▸ What you need to do: Write out again, exactly as they appear, the lines from the start of the data below through the line with "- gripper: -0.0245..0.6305"; no pictures.

▸ Available data:
------------------------------------------------------------------------
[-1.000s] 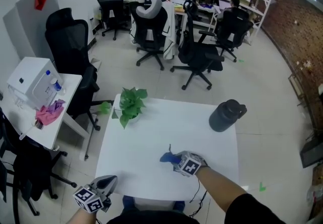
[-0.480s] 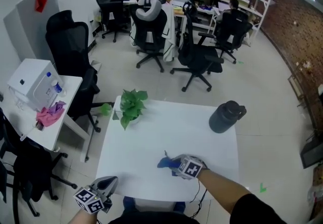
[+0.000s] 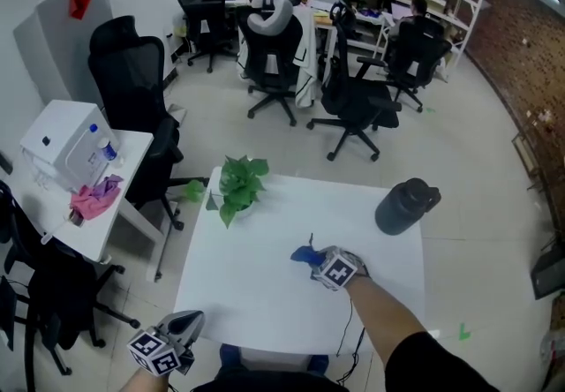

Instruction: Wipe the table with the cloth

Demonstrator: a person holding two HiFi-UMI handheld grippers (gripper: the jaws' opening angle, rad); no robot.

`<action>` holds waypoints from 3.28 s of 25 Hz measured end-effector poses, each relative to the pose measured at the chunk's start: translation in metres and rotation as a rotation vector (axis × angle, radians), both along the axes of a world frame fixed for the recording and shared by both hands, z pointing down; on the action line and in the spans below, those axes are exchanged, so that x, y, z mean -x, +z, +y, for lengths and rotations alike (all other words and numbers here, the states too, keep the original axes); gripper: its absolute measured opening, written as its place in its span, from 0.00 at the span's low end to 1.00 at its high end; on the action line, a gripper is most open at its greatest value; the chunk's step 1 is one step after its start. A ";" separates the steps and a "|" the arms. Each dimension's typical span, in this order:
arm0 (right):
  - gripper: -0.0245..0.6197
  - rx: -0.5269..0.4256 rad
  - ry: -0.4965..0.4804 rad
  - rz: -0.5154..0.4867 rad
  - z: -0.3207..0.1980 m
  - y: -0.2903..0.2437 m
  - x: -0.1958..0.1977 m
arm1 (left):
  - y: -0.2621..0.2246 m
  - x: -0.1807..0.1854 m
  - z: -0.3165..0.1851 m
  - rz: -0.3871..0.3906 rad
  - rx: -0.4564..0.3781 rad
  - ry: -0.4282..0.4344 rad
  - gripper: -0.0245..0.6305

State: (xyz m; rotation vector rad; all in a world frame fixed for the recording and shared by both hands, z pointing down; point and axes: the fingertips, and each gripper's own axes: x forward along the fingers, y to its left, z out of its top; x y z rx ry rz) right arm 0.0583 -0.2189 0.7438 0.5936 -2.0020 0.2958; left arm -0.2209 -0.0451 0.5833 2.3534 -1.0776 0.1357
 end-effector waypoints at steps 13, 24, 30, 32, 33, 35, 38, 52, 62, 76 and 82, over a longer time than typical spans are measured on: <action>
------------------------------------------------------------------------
▸ Expected answer:
[-1.000s] 
[-0.480s] 
[+0.000s] 

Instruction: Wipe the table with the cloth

Demonstrator: a person holding two HiFi-UMI handheld grippers (gripper: the jaws' opening angle, rad); no robot.

`<action>` holds waypoints from 3.28 s of 25 Hz measured end-effector poses, each relative to the pose measured at the chunk's start: translation in metres and rotation as a rotation vector (axis × angle, radians), both along the axes of a world frame fixed for the recording and shared by both hands, z pointing down; on the action line and in the spans below, those axes are exchanged, so that x, y, z mean -x, +z, +y, for lengths and rotations alike (all other words and numbers here, the states too, keep the original axes); gripper: its absolute measured opening, written as its place in its span, from 0.00 at the span's low end to 1.00 at its high end; on the action line, a gripper is most open at its greatest value; the chunk's step 1 is one step after its start. A ";" separates the steps and a "|" the arms. Each dimension's typical span, in this order:
arm0 (right):
  - gripper: -0.0245..0.6197
  - rx: -0.5269..0.4256 rad
  - ry: -0.4965..0.4804 rad
  - rz: -0.5154..0.4867 rad
  - z: -0.3207..0.1980 m
  - y: -0.2903..0.2437 m
  - x: -0.1958..0.1977 m
arm1 (left):
  - y: -0.2621..0.2246 m
  - x: -0.1807..0.1854 m
  - z: -0.3165..0.1851 m
  - rz: -0.3871..0.3906 rad
  - rx: -0.4564..0.3781 rad
  - ry: -0.4282..0.4344 rad
  - gripper: -0.0245..0.6305

Nothing else is required to finish the exercise.